§ TASK DETAILS: Filter the listing below, keeping only the lines with the word "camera".

-*-

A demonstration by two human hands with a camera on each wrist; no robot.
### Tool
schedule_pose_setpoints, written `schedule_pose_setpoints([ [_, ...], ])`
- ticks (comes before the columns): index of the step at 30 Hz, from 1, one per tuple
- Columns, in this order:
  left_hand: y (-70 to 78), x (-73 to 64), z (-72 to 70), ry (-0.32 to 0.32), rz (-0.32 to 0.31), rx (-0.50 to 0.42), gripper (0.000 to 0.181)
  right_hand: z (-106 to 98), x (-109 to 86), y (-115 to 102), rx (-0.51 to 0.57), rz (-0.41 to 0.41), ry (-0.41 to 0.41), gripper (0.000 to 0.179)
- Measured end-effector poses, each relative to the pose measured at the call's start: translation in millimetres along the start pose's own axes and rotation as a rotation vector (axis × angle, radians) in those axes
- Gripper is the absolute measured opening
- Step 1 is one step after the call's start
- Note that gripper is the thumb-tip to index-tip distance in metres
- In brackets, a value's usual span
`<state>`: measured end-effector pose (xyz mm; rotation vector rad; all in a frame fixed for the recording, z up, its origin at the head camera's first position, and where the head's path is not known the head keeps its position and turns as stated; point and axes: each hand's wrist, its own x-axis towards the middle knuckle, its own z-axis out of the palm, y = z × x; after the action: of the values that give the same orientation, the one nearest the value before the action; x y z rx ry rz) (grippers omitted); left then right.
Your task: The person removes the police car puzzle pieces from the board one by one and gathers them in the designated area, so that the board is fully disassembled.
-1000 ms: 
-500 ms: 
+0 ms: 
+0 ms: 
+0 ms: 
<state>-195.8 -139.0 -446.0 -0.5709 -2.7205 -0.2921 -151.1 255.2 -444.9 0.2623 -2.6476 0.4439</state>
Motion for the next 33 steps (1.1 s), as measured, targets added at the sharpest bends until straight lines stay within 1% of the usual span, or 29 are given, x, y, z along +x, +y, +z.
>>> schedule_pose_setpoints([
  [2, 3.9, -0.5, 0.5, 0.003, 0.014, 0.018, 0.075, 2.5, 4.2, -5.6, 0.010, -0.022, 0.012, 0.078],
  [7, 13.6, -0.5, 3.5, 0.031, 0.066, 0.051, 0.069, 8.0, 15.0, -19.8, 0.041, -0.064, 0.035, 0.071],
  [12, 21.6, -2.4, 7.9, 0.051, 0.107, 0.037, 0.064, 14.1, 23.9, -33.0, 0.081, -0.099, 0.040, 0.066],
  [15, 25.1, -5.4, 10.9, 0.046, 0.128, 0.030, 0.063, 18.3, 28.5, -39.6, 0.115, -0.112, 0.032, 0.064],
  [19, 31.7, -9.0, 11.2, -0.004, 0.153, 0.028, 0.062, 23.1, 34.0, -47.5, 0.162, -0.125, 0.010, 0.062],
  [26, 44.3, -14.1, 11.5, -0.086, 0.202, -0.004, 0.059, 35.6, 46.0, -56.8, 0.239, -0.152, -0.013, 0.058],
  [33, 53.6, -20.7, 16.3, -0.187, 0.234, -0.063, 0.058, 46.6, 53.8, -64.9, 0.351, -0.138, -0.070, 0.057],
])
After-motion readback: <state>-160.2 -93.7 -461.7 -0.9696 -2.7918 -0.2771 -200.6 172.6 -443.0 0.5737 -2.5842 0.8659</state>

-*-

§ RESPONSE BOX:
A demonstration by two human hands with a camera on each wrist; no robot.
`<state>`: measured end-effector pose (xyz mm; rotation vector rad; all in a frame fixed for the recording, z up, its origin at the head camera's first position, and where the head's path is not known the head keeps its position and turns as stated; point and axes: each hand's wrist, its own x-axis towards the middle knuckle, its own z-axis out of the palm, y = z × x; after the action: of the values that give the same orientation, the one nearest the value before the action; x y z rx ry rz) (grippers omitted); left then right.

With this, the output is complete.